Statistical analyses
Analyses of the above trait values were performed in four steps with R
3.5.2 (R core team 2018).
First, we tested for divergent trait evolution in plants descending from
dry, control and wet manipulated plots in the central sites SA and M
(N=240 genotypes). For each trait separately, linear mixed models were
calculated with climate manipulation treatment (dry, control, wet), site
(SA, M), five greenhouse watering levels, and their interactions as
fixed factors, as well as genotype as random factor (accounting for five
non-independent plants across water levels). Some traits were
transformed prior to analyses to meet homoscedasticity (sqrt: stomata
density, height, reproductive allocation, seed number; log: leaf number
at flowering, vegetative biomass).
Significance was assessed with
Wald
F-tests with Kenward-Roger approximated df in the package car (Fox &
Weisberg 2011). Posthoc tests identified contrasting climate
manipulations using the package ‘multcomp’ (Hothorn et al. 2008)

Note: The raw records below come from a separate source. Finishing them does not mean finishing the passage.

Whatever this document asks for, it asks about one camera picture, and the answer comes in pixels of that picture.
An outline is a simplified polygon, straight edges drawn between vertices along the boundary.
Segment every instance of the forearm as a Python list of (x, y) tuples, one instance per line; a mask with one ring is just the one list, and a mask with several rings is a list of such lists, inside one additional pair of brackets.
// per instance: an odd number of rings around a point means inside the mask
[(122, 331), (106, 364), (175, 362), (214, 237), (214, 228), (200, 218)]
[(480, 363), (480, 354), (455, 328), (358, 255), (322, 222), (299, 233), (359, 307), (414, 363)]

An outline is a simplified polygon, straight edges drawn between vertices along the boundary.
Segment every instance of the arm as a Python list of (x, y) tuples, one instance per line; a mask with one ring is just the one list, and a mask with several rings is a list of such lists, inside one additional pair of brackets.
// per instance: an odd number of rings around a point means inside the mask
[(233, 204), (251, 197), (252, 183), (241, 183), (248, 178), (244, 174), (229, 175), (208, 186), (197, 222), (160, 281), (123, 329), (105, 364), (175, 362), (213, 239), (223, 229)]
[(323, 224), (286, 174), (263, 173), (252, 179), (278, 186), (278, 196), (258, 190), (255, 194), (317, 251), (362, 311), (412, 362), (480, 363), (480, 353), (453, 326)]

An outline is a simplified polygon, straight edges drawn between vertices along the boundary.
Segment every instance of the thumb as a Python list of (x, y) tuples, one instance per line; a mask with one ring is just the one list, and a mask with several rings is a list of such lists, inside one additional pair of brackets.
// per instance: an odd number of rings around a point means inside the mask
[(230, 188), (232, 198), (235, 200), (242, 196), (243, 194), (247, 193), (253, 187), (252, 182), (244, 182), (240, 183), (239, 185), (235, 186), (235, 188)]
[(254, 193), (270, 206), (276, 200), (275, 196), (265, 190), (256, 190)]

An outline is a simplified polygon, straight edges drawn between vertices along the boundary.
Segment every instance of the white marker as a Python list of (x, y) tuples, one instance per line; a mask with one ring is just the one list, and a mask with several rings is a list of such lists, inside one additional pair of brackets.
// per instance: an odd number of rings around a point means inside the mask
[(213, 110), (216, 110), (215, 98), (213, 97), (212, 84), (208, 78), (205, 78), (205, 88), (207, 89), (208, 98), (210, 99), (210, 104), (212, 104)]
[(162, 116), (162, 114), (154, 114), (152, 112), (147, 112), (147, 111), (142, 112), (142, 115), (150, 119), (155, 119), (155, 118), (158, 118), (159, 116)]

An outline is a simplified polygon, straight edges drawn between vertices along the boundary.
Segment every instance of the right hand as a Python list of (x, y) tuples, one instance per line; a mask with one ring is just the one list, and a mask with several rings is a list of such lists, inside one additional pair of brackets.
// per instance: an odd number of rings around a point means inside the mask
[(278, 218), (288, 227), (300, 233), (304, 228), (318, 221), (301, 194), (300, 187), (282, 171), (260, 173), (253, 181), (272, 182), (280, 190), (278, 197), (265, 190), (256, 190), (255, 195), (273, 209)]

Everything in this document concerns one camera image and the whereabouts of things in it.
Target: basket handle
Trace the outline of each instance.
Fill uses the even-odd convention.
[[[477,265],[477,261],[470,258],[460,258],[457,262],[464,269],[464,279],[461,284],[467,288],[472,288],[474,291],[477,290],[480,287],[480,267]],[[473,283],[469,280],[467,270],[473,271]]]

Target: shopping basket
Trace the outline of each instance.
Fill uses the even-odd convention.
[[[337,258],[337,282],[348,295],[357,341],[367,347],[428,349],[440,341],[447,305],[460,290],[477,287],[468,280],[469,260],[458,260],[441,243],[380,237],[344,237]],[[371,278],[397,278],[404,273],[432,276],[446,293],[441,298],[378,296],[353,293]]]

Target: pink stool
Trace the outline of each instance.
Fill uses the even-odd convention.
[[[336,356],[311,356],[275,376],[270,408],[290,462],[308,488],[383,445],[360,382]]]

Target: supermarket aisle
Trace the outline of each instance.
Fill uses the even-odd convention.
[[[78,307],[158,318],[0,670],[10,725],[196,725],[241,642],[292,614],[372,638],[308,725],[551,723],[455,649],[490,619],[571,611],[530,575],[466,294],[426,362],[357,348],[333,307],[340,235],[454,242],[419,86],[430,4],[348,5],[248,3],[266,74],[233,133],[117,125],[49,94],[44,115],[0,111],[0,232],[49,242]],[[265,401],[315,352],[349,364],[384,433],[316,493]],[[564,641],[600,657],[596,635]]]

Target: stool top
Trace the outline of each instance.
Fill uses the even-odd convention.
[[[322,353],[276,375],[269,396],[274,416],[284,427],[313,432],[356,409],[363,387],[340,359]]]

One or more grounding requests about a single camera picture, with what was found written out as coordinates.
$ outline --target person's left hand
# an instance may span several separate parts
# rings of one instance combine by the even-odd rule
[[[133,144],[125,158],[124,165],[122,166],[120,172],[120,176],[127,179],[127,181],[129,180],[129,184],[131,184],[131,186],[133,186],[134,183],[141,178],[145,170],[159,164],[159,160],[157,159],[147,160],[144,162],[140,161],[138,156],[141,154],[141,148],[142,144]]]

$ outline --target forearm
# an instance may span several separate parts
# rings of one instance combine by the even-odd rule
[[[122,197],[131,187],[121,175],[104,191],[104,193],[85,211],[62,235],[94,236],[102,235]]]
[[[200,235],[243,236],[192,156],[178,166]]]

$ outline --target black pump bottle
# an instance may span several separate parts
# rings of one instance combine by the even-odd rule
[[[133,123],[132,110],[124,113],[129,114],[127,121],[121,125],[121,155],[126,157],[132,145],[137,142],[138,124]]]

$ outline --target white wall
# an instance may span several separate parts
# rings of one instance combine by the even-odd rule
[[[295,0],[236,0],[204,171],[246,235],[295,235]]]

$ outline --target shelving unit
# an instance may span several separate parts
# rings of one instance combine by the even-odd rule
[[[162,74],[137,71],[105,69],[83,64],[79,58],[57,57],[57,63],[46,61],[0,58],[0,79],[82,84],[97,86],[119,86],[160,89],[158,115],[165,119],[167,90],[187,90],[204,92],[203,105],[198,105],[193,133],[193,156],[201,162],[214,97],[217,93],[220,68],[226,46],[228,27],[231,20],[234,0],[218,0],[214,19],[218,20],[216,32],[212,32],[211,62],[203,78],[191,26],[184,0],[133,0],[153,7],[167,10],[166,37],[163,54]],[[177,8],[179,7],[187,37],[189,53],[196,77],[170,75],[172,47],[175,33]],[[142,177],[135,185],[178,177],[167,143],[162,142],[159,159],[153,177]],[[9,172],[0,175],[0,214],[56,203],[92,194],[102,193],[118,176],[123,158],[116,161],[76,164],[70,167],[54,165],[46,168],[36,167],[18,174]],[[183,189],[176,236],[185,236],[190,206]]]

with P-values corrected for false discovery rate (FDR) sensuBenjamini & Hochberg (1995). For germination fraction (binary) we used
a corresponding glm with logit link-function and quasibinomial error
structure.
Second, we tested for clinal trends in traits across the rainfall
gradient, including only plants descending from control plots in all
four sites (N=160 genotypes). We calculated linear mixed models per
trait with site and greenhouse water level as fixed factors, and
genotype as random factor (transformations as above). Posthoc tests with
FDR-correction as above identified contrasting sites. Germination
fraction was analyzed with a binomial glm as above, using only site as
main factor.
Third, we estimated selection, i.e. the covariance of traits with
relative fitness (Lande & Arnold 1983), under low and high irrigation
in the greenhouse. This approach reveals traits that can adapt a
population to drought and is independent of other environmental factors
correlating with rainfall (Mitchell-Olds & Schmitt 2006). We estimated
selection for all traits showing either rapid evolution (step 1) or
clines with rainfall (step 2). We included all plants from sites with
climate manipulation, computed the genotype trait-mean across low
watering (15ml, 20ml) and high watering (50ml, 90ml), followed by
standardization (zero mean, 1 SD) per population (SA and M) and watering
level. Similarly, relative fitness was computed per population and
watering. We fitted generalized least squares models (gls, rmspackage (Harrell 2019)), with relative fitness as the dependent
variable, and trait, watering (high, low) and their interaction as
predictors. A significant trait × watering interaction indicated
contrasting directional selection on that trait contingent on water
availability, computed using type III sums of squares (Anova, carpackage (Fox & Weisberg 2019)) with FDR-correction.
Fourth, we tested whether field climate manipulations favored genotypes
with higher plasticity. In addition to assessing the climate
manipulation × water term in step 1 above, plasticity was quantified for
the above traits using the Coefficient of Variation (CV) across the five
individuals (i.e. water levels) per genotype in the greenhouse. The
intuitive, standardized CV allows comparing plasticity across different
traits (Houle 1992) and handles well outliers and non-linear responses
across several environments. Another plasticity index
(PIv, see Valladares et al. 2006) yielded the
same results. With these CV-values per genotype, we calculated two-way
ANOVAs and FDR-post hoc tests separately for each trait, including the
factors site (SA, M) and climate change treatment (dry, control, wet).